EXERCISE AIM — Write out exactly the line containing "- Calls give" and all lines that come after it in the listing below, through the very last one.

—————

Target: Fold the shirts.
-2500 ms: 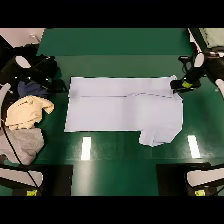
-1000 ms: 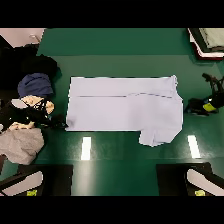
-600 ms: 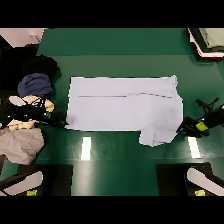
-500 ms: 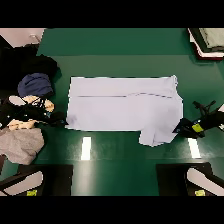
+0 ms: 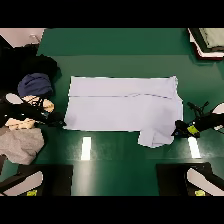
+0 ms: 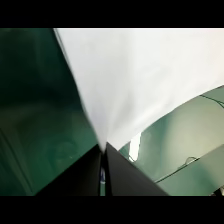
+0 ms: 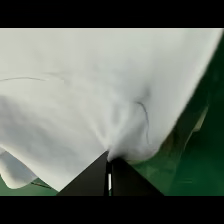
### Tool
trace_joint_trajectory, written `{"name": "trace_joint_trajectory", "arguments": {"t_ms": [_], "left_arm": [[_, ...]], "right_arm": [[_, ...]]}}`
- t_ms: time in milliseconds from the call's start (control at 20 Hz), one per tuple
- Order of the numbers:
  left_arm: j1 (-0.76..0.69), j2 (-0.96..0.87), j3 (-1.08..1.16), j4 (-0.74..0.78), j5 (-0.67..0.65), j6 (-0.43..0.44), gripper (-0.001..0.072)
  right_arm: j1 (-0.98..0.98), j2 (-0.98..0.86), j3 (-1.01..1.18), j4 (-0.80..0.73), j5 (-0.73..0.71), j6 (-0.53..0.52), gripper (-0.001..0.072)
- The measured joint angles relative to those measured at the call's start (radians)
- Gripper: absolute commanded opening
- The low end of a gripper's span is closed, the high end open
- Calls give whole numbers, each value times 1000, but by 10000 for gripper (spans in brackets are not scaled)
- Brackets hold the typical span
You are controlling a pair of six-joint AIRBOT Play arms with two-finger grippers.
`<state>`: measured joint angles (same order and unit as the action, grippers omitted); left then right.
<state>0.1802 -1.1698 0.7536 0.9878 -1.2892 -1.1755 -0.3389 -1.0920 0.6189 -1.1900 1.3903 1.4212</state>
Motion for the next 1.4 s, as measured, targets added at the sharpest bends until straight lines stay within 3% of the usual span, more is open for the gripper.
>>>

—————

SOLUTION FOR THIS PROBLEM —
- Calls give whole numbers, each value times 1000, but by 10000 for gripper (spans in brackets are not scaled)
- Brackets hold the typical span
You are controlling a pair of six-joint AIRBOT Play arms with two-finger grippers.
`<state>`: measured joint angles (same order and unit as the action, grippers omitted); left then right.
<state>0.1802 -1.1698 0.7536 0.9878 -1.2892 -1.1755 -0.3389 -1.0920 0.6189 -1.1900 1.3903 1.4212</state>
Motion for the next 1.4 s, as measured, targets added at the sharpest bends until straight lines stay within 3% of the usual span, more is open for the gripper.
>>>

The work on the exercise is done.